As part of my quest to watch a greater amount of “classic” films, I am reading through “The Guinness Book of Film: The Ultimate Guide to the Best Films Ever”. I realised that I couldn’t really call myself a proper movie enthusiast until I had watched more of history’s greats.
A Place in the Sun, directed by George Stevens in 1951, instantly enthuses old Hollywood glamour, from the lavish music to the flattering blur of black and white, to the gorgeousness and charisma of the film’s two lead stars Elizabeth Taylor and Montgomery Clift, and the sumptuousness of the fashion and locations. A Place in the Sun at first seems the very epitome of romance and post-war decadence. The handsome and engaging Montgomery Clift plays George Eastman, a young man who leaves the drudgery of poverty and dead-end jobs in the hope of gaining a successful career working for his rich uncle. One of the opening shots we observe is George looking at himself in the reflection of a shop window, with the classic image of his head resting on top of the mannequin dressed in an expensive tweed suit in the reflection. Without any dialogue we know already that this is a man with ambition. Wearing the tweed suit, George goes off to meet his Uncle, a meeting that will alter the course of his life forever. George manages to secure a lowly position in his uncle’s company, but the biggest outcome of this meeting is catching a glimpse of the beautiful Angela Vickers, played with sincerity by a youthful Elizabeth Taylor. The meeting doesn’t mean very much to Angela, but George instantly falls in love with her in that very moment.

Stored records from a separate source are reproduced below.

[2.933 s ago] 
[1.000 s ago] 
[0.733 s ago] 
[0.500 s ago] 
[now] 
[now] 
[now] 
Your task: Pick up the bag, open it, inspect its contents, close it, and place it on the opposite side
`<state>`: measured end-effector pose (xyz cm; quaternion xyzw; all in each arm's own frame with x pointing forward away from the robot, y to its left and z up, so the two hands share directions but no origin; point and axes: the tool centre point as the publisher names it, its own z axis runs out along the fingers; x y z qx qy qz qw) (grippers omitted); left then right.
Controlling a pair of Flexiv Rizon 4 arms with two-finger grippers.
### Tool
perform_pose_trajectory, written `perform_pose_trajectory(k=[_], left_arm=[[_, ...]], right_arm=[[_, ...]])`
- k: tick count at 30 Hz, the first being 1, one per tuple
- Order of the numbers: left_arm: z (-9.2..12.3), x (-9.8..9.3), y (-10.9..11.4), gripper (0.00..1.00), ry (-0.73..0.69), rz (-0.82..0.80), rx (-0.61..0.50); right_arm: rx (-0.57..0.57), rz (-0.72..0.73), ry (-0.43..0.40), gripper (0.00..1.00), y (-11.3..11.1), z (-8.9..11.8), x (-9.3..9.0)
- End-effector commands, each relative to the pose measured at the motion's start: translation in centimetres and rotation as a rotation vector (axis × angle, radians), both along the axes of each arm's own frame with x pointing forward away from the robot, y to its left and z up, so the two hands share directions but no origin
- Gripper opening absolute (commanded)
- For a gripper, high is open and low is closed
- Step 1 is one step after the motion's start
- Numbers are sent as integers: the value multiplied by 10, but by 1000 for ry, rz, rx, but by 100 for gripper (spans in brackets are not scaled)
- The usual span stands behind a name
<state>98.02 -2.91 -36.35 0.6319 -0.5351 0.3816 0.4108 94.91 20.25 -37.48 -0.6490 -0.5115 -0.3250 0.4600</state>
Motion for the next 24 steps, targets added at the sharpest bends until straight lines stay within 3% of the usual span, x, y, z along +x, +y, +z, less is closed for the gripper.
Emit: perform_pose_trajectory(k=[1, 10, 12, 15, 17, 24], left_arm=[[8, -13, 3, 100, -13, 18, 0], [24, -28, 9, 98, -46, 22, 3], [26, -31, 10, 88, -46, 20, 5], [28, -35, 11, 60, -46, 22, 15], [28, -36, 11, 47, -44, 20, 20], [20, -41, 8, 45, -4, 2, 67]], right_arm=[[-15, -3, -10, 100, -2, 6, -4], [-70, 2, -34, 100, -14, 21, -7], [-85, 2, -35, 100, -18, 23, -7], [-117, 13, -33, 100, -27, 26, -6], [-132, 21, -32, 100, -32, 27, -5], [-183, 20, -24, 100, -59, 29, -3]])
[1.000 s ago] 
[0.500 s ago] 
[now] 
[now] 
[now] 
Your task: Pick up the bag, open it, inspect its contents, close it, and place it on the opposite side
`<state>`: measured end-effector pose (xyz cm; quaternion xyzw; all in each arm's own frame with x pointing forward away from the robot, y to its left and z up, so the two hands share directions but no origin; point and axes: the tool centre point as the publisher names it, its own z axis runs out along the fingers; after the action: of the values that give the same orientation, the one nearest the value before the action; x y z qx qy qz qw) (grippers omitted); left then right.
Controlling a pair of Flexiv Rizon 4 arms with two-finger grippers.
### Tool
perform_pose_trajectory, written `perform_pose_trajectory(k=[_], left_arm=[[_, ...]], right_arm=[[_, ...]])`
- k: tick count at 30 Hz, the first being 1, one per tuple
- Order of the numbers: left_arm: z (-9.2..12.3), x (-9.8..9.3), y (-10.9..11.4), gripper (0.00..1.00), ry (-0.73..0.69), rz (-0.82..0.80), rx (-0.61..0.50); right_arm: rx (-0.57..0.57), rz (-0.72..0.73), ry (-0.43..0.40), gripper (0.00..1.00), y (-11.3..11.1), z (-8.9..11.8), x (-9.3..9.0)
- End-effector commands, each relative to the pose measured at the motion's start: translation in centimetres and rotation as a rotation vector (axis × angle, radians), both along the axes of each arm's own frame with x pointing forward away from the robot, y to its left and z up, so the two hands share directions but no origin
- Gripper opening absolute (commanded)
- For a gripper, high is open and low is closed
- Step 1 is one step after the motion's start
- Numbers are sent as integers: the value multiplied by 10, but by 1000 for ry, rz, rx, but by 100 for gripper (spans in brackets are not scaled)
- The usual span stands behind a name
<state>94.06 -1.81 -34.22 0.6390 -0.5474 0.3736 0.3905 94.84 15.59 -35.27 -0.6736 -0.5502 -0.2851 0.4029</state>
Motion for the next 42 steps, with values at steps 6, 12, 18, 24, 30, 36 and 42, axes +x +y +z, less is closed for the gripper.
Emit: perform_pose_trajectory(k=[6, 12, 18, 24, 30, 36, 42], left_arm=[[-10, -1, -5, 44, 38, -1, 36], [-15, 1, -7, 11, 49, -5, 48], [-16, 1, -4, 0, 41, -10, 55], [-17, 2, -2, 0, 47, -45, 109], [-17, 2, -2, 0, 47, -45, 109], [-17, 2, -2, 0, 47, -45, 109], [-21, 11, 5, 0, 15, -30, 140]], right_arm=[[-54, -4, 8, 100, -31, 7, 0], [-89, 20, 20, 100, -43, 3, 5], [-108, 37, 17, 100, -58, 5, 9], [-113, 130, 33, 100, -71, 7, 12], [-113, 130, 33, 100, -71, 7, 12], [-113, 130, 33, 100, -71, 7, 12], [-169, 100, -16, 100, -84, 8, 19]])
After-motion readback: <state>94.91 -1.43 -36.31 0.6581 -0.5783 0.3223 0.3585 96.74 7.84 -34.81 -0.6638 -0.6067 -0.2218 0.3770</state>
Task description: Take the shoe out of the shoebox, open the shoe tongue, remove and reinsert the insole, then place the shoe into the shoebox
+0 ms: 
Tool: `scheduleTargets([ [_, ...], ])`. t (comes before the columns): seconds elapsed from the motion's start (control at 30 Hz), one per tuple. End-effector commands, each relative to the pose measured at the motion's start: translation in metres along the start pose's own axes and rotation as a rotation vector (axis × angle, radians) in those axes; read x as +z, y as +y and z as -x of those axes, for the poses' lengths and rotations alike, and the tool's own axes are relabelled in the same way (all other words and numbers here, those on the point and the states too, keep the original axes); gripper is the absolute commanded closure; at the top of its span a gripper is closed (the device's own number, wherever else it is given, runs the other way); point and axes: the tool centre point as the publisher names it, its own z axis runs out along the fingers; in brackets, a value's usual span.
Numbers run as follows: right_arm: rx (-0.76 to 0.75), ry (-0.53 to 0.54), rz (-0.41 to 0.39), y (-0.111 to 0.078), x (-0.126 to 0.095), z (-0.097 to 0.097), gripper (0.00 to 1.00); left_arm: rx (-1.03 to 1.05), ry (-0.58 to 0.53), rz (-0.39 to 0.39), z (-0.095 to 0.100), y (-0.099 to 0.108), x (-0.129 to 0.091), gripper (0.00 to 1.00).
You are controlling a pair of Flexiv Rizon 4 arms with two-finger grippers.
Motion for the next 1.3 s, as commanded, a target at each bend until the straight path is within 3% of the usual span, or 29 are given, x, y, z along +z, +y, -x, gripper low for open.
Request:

However on his first day at the new job, George is told firmly that relationships between co-workers is strictly prohibited, which of course is going to end in disaster. He soon exchanges what starts out as innocent flirtations with pretty co-worker Alice Tripp, played by Shelley Winters, which eventually becomes something much more serious. Despite what appears to be a rather romantic relationship between them, when George is invited to a party thrown by his Uncle that happens to be on his birthday, he chooses the event that will forward his career (or offer him a chance encounter with Angela) rather than spending the whole night with Alice who has a surprise romantic night planned for him. George assures Alice that he will manage to do both, but when he meets Angela again wearing a beautiful white net sweetheart gown, looking sultry and breath-taking, the pair engage in a spout of flirtation across a pool table while the dinner Alice had cooked for George grows cold and the candle wax drips on the table, as she waits to reveal the other surprise she has for him.
George spends the rest of the film running away from his responsibility to Alice. Life with Alice means returning to the no-body from nowhere lifestyle that he was so desperate to avoid and was the reason that brought him to this new life in the first place. It is then that a chance mention of the dangers of boating accidents and freak drowning incidents during the summer vacations that George hears over the radio one gloomy night in his apartment takes the film on an unexpected, Hitchcock-style, sinister journey from which it will not return.
Now the romantic music, carefree dances and date nights have been replaced by ominous note changes, police sirens and chilling bird calls. As George hears frequent mentions of boating accidents and bodies that disappeared after drowning, echoes of Alice’s innocent conversation come flashing back to mind. While packing swimming costumes in boxes George asks her why she would never wear a swim suit. “Don’t you look good in one?” George asks, “sure I do” she defiantly replies, “but I can’t swim”.
The film unfolds now like a Hitchcock suspense thriller, building up to a climax, boat rides in the dark, sounds of birds and sirens and close-ups of George’s tortured face. All of these warning signals are juxtaposed by the beauty of the lake and the majesty of the shooting star upon which Alice makes a wish that George will love her like he used to. Alice predicts her own fate when she jokes that George probably wished on the star that she were dead. This is a very ominous foretelling of the events about to unfold in the story.
The story ends with us as the spectator being asked to determine the difference between the intent to commit murder and the act of actually perpetrating it. It seems almost a fitting tragedy to end the film that Angela, despite all the wrongs dealt upon her, had the compassion to forgive and still love George. The cruel reality here is that if George had only told her the truth in the beginning, she had such a capacity for love and forgiveness and her devotion to him so strong that she would have loved him anyway, but now they are doomed to say their final goodbye. However, Taylor is so marvellous in the final scene, her character has grown used to goodbyes, that even though this will be their last, and even though she clutches at a white handkerchief, her eyes are dry.
This isn’t just another black and white “oldie” with beautiful stars and sumptuous costume, but has resonances of classic novels such as du Maurier’s “Rebecca” and Thomas Hardy’s “Tess of the d’Urbervilles”, giving it a weight that transcends the frivolity of its opening love affair. A Place in the Sun is worth watching time and time again for clues about the doomed love affair and to continue to question your own beliefs about what makes someone guilty of murder. The film is stylish, chilling and exquisite. It makes you dream of the glory years of Hollywood whilst being thankful that you live in a century were some taboos no longer call for such extreme action.